Harmonie de matériaux

Toutefois, avant de construire, il a d'abord fallu restaurer le corps de bâtiment vieillissant. Les multiples plaies ont été soignées par Gruppo Dottor, entreprise italienne dont le savoir-faire a été patiemment acquis depuis... 1836. La toiture d'origine, totalement restaurée, a été percée de lucarnes. Elles permettent un éclairage naturel des salles d'exposition, à travers les 130 fermes presque entièrement récupérées de la charpente en bois.
La maçonnerie en brique, laissée apparente dans le musée, a fait l'objet de reprises sur plus de 5.000 m2 suivant la technique du « scuci-cuci » (découdre-recoudre, en italien). Les briques endommagées ont été remplacées par des briques de récupération dont la forme et la teinte s'harmonisent avec celles d'origine.

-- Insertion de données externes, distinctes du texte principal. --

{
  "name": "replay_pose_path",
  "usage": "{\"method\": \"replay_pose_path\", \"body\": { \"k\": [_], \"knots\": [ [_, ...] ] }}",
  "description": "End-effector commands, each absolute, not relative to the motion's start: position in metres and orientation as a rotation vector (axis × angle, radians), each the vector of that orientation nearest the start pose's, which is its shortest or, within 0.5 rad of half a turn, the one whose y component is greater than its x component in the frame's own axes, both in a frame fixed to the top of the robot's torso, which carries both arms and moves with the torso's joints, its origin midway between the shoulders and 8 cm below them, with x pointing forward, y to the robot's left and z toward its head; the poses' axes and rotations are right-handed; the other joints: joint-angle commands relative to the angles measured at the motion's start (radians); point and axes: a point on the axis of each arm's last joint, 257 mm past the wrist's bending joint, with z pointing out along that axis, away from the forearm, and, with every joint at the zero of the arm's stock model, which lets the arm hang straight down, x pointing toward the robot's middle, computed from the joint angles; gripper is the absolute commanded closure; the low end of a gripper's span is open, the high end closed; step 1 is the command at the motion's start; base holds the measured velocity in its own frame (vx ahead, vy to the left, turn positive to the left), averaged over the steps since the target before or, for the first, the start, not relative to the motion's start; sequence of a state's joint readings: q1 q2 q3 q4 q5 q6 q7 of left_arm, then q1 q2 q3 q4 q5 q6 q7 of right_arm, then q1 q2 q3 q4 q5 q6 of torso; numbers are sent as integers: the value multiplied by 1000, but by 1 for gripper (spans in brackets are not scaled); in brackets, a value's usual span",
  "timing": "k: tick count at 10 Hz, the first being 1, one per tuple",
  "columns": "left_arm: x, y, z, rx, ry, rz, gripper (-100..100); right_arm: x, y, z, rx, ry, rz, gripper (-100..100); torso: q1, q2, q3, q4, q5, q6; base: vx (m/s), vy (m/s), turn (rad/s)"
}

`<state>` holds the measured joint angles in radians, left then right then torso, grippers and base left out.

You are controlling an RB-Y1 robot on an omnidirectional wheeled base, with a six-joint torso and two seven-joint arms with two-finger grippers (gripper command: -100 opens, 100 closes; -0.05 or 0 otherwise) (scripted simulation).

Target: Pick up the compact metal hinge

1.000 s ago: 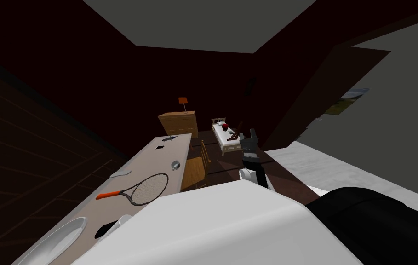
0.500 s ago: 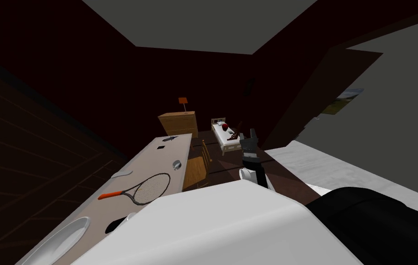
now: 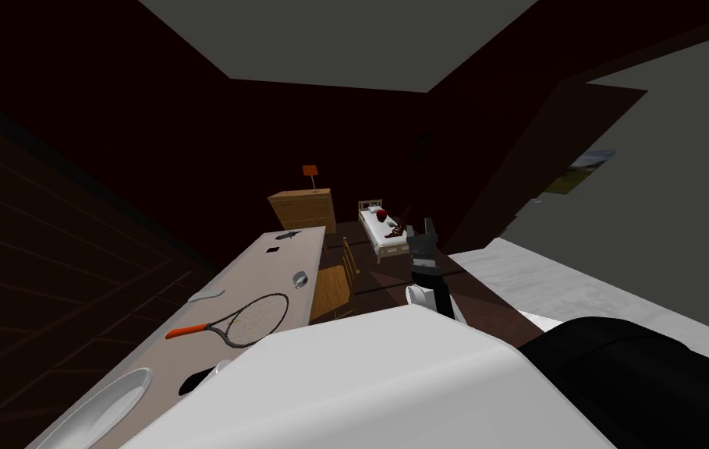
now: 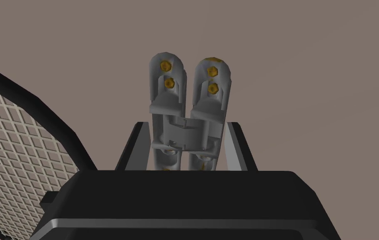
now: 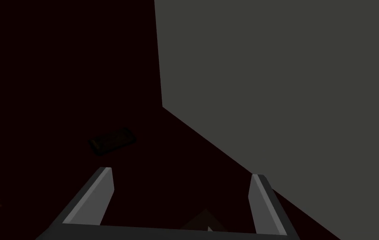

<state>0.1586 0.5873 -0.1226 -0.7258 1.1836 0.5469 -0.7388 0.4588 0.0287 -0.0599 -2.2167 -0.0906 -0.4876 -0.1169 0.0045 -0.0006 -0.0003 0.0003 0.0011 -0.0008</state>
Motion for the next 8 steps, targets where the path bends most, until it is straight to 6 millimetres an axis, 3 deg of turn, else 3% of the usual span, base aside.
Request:
{"method": "replay_pose_path", "body": {
  "k": [1, 4, 7, 8],
  "knots": [
    [154, 487, -608, -2184, 2024, -235, 100, 355, -312, 8, 802, 510, 1411, 0, 0, 0, 0, 0, 0, 0, 10, -20, 31],
    [149, 507, -593, -2174, 2037, -235, 100, 355, -312, 8, 802, 510, 1411, 0, -4, -1, -1, 0, -1, -1, 21, -67, 43],
    [148, 509, -593, -2171, 2039, -235, 100, 355, -312, 8, 802, 510, 1411, 0, -3, -1, -1, 0, -1, 0, 12, -34, 8],
    [148, 509, -592, -2173, 2038, -236, 0, 355, -312, 8, 802, 510, 1411, 0, -1, -1, -1, 0, 0, 0, 0, 0, 0]
  ]
}}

Conformément aux consignes données par la Surintendance des biens architecturaux de Venise, aucune saignée n'a été effectuée dans les murs pour y passer les réseaux d'alimentation. Les équipements mécaniques et électriques ont été installés dans des galeries souterraines, réalisées en même temps qu'une dalle d'étanchéité protégeant contre l'acqua alta (les hautes marées d'équinoxe). Les fluides remontent en rez-de-chaussée et R+1, masqués par des éléments en béton. Le réseau de chauffage serpente tout aussi discrètement sous le revêtement de sol.
La création de Tadao Ando qui « transforme radicalement l'espace » occupe le cœur du musée. C'est un cube en béton brut de décoffrage, associé à des pierres grises en trachyte appelées « masegni », typiques des rues vénitiennes. Une manière pour l'architecte « d'établir un lien entre passé, présent et futur ».